Wednesday, June 3, 2009
Disturbia. Feature film. (2007, 105 mins) IMDB
t's not officially a remake but it is. This is modern take on REAR WINDOW. Instead of a photographer (Jimmy Steward) locked up in his apartment in NYC because of a broken leg, this film has a teenaged boy under house arrest with an ankle alarm. If he leaves the property, an alarm goes off and the police come right away and they do.
In the opening sequence he drives the family car on a highway. His father is in the passenger seat. Out of nowhere, the car collides with another and another. The father is dead. The son is quilt ridden.
The three months of house arrest (punishment for something that happened a year later) coincides with the summer months away from school. But his mother cuts the cable, internet, video games. With nothing to do, he becomes a voyeur and there's plenty of things to watch from his bedroom. Note: the family lives in a one-off spacious home as designed by Hollywood. Note: there is far more activity seen from his window than would be realistic. That's Hollywood and filmmaking.

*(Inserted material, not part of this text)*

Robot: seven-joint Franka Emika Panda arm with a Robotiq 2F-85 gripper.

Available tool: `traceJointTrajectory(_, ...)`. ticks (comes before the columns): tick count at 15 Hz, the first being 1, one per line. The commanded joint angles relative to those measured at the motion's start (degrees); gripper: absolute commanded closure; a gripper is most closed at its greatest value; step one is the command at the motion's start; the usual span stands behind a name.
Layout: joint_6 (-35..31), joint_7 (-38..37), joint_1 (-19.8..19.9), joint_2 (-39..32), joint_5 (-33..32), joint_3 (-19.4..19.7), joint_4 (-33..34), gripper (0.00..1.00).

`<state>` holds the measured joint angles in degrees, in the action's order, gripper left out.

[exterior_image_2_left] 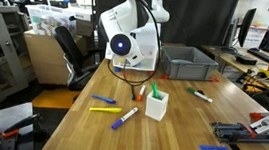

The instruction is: Open the middle drawer

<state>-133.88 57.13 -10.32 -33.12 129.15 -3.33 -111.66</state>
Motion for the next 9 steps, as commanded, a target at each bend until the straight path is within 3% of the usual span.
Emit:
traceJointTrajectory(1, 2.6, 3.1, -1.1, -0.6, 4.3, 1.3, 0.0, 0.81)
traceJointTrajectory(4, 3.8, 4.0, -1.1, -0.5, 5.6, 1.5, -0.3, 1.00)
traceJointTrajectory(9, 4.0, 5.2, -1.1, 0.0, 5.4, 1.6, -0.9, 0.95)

He has a school friend who visits from time to time.
Then there's a new neighbour--a young, sexy woman his age. Of course she had to be the thin, blonde instead of a chubby bookworm with glasses. He loves to watch her undress and so do the kids in the theatre watching.
And there's the other neighbour (David Morse). He's a serial killer except our hero can't prove it and no one believes him.
The film leads to a point where there is a drag-out-to-the-death fight between the serial killer and this sixteen year old boy.
The film is surprisingly effective even if we know the outcome. In the end he is vindicated and he kills the killer. The hidden recesses of the neighbour's house looks like an anatomy theatre. The cops eventually come. His mother is saved, his girlfriend is saved, his best friend wasn't killed.
Still it is a teenager being a teenager and plenty of Hollywood non-sense. A film for teenagers, but it could have been so much worse.
Posted 2009/06/03 at 20h05ET in Movie Commentary.